Part 1: The ARM Processor
Brain Pickard explains how anyone can program in ARM code.
Introduction
In these articles I hope to unravel the mystery of machine code programming on ARM RISC Computers which run RISC OS. The examples I will give will run on all versions of RISC OS and on ALL ARM chips. The ARM code assembler built into BASIC will be used since this is available to all users. I am assuming the reader has no prior knowledge and therefore I apologise to anyone if I seem to state the obvious from time to time. By the end of the series I hope you will be able to produce useful routines which can compliment your BASIC programming.
The Structure of a Computer
At its simplest the structure of a computer can be represented as shown below.
The Central Processing Unit (CPU) obtains data from the input, then modifies the data and sends it to the output. The memory is used for storing the program and any data required for later. The CPU uses two sets of wires to do the above. These are know as the address bus and the data bus. The CPU uses the address bus to send addresses of locations to allow data to be sent to or retrieved from that location. The location could be a part of RAM or input/output devices mapped to that location. Hence the CPU can get data from keyboards, or send data to the video chips etc as well as read or write to RAM. The data bus is used to transfer the actual data to and/or from the required address. In the ARM the data bus is 32 bits wide hence there are 32 wires so the ARM chip is said to be a 32 bit chip.
ARM better than Pentium?
It still seems amazing to me that all a computer does is add numbers. Even when running Desktop Publishers or Computer Aided Design Programs in a WIMP environment the CPU is only adding numbers, storing numbers or comparing numbers. So how does it seem to be so powerful?
The answer is in the speed it does these simple operations. In the first Archimedes A310 the ARM2 chip worked at about 4 million instructions per second (mips). Then came the ARM3, ARM610, ARM710 and StrongARM chips which all work at greater speeds. The StrongArm currently runs at approximately 233 mips . I say approximately because the CPU has to have a clock and this ticks‘ at 233 million ticks per second (Mhz). In the PC world chips run with clock speeds much greater than this in fact the latest are approaching 1 million million (giga) ticks per second!
So why is the ARM chip more efficient than other designs?
One reason is they have relatively few instructions hence they are a Reduced Instruction Set Computer (RISC) design. Most of the instructions can be executed in one clock cycle. Other Complex Instruction Set Computer (CISC) designs have many instructions most requiring many clock cycles. Another effect of the RISC design is low power consumption (hence no heat sinks or fans required!). We therefore have a powerful yet simple CPU which is relatively easy to program.
How a CPU works: Fetch Decode and Execute
A CPU understands its own machine code, made up of commands. These commands are not in English or any other easily recognisable language, but are in binary. If you tried to read a pure machine code language all you would see is a continuous string of Binary numbers! Our ARM CPUs run a machine code language called ARM code
Any CPU runs code using three stages:- Fetch, Decode and Execute.

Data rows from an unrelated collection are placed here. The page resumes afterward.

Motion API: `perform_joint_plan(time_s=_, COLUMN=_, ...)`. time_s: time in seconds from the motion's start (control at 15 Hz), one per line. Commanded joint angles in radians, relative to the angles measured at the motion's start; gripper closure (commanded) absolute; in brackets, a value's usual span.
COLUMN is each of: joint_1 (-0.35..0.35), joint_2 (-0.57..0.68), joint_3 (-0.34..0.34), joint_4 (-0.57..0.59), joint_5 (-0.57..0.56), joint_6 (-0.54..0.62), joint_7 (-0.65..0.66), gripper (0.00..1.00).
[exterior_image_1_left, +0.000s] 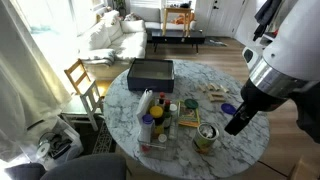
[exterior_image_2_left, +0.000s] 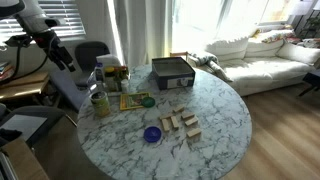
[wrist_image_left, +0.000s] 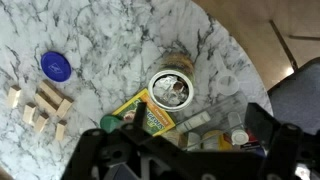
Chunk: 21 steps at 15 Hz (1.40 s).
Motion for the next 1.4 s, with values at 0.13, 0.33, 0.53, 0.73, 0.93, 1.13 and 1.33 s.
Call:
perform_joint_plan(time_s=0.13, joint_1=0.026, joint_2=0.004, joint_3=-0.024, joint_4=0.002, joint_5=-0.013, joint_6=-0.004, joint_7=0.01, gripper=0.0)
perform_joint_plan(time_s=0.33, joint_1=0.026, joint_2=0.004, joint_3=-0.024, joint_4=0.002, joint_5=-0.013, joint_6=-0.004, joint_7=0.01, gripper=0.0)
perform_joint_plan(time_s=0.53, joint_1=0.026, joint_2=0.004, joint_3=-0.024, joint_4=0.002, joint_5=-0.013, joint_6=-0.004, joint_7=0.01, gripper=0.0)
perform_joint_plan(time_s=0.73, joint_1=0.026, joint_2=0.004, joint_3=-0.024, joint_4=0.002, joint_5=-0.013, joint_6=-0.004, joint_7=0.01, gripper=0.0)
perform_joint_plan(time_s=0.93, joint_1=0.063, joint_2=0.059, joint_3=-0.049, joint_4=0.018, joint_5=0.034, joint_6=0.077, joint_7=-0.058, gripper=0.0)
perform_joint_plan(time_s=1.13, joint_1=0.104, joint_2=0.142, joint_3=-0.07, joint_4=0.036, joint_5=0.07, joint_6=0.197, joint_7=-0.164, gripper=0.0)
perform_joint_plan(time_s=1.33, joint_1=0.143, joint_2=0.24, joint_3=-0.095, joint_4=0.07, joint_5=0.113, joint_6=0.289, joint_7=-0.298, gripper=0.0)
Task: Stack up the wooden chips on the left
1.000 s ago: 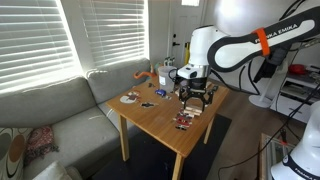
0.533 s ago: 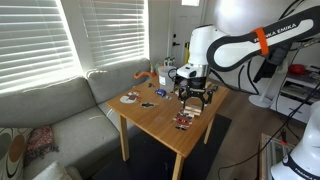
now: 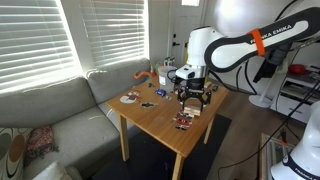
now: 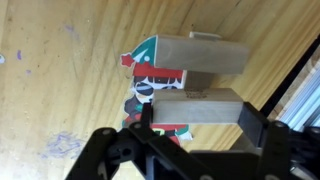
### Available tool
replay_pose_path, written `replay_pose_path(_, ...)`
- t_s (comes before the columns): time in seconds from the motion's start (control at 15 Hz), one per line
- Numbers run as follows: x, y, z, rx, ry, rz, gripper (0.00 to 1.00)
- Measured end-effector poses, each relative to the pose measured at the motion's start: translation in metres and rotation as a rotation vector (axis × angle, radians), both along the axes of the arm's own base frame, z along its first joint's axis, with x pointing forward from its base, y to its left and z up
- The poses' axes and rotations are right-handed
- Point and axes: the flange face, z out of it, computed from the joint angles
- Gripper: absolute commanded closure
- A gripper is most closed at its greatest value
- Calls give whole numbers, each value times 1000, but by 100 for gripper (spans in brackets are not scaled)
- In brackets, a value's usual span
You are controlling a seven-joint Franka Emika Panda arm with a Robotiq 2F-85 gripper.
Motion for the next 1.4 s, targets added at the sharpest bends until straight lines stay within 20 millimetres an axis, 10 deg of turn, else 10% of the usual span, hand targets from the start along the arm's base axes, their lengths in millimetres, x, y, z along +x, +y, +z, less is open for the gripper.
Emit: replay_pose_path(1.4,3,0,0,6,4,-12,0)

- 1) Fetch The instruction is located in memory by placing its memory address on the address bus, then reading the instructions binary code on the data bus, and therefore loading the instruction.
- 2) Decode The CPU matches the instruction code to one in its internal dictionary‘ and hence recognises which instruction has been loaded.
- 3) Execute The final stage executes the instruction, so the operation required by the instruction is carried out.
Pipelining
At first sight this should take 3 clock cycles, one for each stage, but the ARM chip has a pipeline (fig 2).
Consider a set of instructions. At the start the first instruction is fetched (one clock cycle). Then in the next cycle this instruction is decoded while the next instruction is fetched. In the third cycle the first instruction is executed while the second instruction is decoded and a third instruction is fetched. The whole process then repeats until the end of the set of instructions. After the first few instructions the fetch, decode and execute stages for each instruction only effectively takes one clock cycle, hence speeding up the CPUs running of programs.
Barrel Shifting.
Another section in the ARM chip is called a Barrel Shifter. This enables data to be altered BEFORE the execution of a instruction. The data bits can be shifted to the left or right which in effect is multiplying or dividing the value of the data by a power of two.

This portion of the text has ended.